Sure, but we assume tDigest is doing the right thing :-). I will add integration test to validate our aggregation logic. That will be in the next PR.
Looks good. In regards of unit tests - it is not clear/unknown to me what is covered by the existing unit tests and what's not. It would be useful if you can add a note describing your strategy in regards of testing. Ex: these tests are covering new logic and these existing tests are covering existing aggregations including new TDigest types.
So my strategy is to make tdigest an aggregation module similar to existing modules such as sum and average.
Sum currently takes Point as input then output GroupPoint.
Tdigest will take DistributionPoint as input and output GroupPoint or Point.
I will add integration tests that reflect all possible scenario similar to these tests
I will also do a demo and documentation when it is all done.
Be patient, I am trying to understand this beast( to use your own word :)) as I go.
Heroic histogram data is currently computed locally. It is practically impossible to aggregate percentile. We are adding distribution to heroic to address that issue. Applications downstream will create data sketches that can be merged to compute percentile on the entire data distribution.

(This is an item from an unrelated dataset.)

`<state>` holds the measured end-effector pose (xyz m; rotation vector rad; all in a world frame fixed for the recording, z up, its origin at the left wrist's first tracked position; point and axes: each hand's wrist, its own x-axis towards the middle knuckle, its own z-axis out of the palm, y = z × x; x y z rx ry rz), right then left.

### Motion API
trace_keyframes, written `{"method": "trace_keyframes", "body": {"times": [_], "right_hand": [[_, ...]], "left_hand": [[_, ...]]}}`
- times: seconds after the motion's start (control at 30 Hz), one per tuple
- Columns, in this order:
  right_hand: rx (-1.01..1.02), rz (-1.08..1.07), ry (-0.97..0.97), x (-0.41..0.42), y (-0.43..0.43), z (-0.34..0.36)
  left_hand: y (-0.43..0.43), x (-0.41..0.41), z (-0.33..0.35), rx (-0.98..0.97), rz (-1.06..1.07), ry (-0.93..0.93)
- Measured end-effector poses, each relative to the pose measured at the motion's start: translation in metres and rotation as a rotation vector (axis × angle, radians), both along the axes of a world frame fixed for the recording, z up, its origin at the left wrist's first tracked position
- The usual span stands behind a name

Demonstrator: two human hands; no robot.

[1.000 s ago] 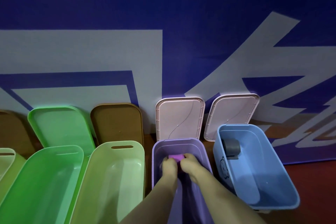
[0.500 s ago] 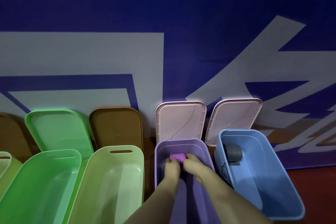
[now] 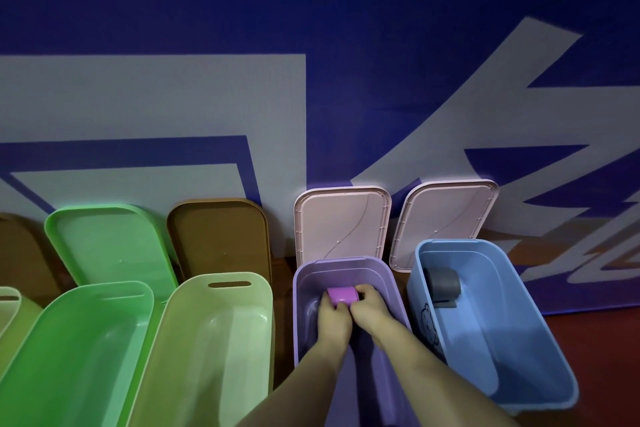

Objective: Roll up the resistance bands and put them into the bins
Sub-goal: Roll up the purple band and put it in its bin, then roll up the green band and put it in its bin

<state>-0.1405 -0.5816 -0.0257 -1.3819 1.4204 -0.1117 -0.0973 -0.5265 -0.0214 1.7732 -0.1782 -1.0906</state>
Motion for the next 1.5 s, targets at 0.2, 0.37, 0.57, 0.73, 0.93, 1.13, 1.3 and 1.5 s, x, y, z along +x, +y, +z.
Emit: {"method": "trace_keyframes", "body": {"times": [0.2,0.37,0.57,0.73,0.93,1.13,1.3,1.5], "right_hand": [[0.022,0.013,-0.012,-0.004,-0.001,-0.009],[0.106,-0.025,-0.05,-0.006,0.003,0.003],[0.166,-0.158,-0.131,-0.008,0.005,0.019],[0.159,-0.173,-0.153,-0.01,0.005,0.027],[0.128,-0.119,-0.164,-0.013,0.01,0.051],[0.156,-0.161,-0.414,-0.021,0.034,0.109],[0.045,-0.102,-0.597,-0.015,0.079,0.171],[-0.039,0.125,-0.69,0.007,0.152,0.208]], "left_hand": [[-0.01,0.007,0.003,0.077,0.148,0.202],[0.002,0.005,0.009,0.001,0.179,0.25],[0.017,0.005,0.019,-0.053,0.29,0.331],[0.018,0.006,0.041,-0.066,0.319,0.359],[0.026,0.009,0.061,-0.125,0.332,0.426],[0.06,0.011,0.115,-0.249,0.196,0.356],[0.111,0.018,0.15,-0.424,0.184,0.283],[0.201,0.043,0.171,-0.553,0.396,0.075]]}}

This PR add distribution data points aggregation core components. The implementation follows the same paradigm as existing aggregation instance such as sum and average. These core components include:
TdigestStat : It is an extension of SamplingAggregation. It has metadata for query serialization and aggregation type registration.
TdigestStatBucket This is an extension of AbstractBucket and TdigestBucket Bucket.
This bucket deserialized and merge every distributionPoint added to the bucket.
TdigestStatInstance This is an implementation of BucketAggregationInstance. It builds tdigest buckets and compute stat. This implementation compute P50, P75 and P99 by default.
Tdigest can be merged in any direction. So users should be able to compute stat at every level, that is, per region, cluster or host.
Query involving distribution point will output data point in double. We made this decision to minimized or avoid additional development at the datasource level.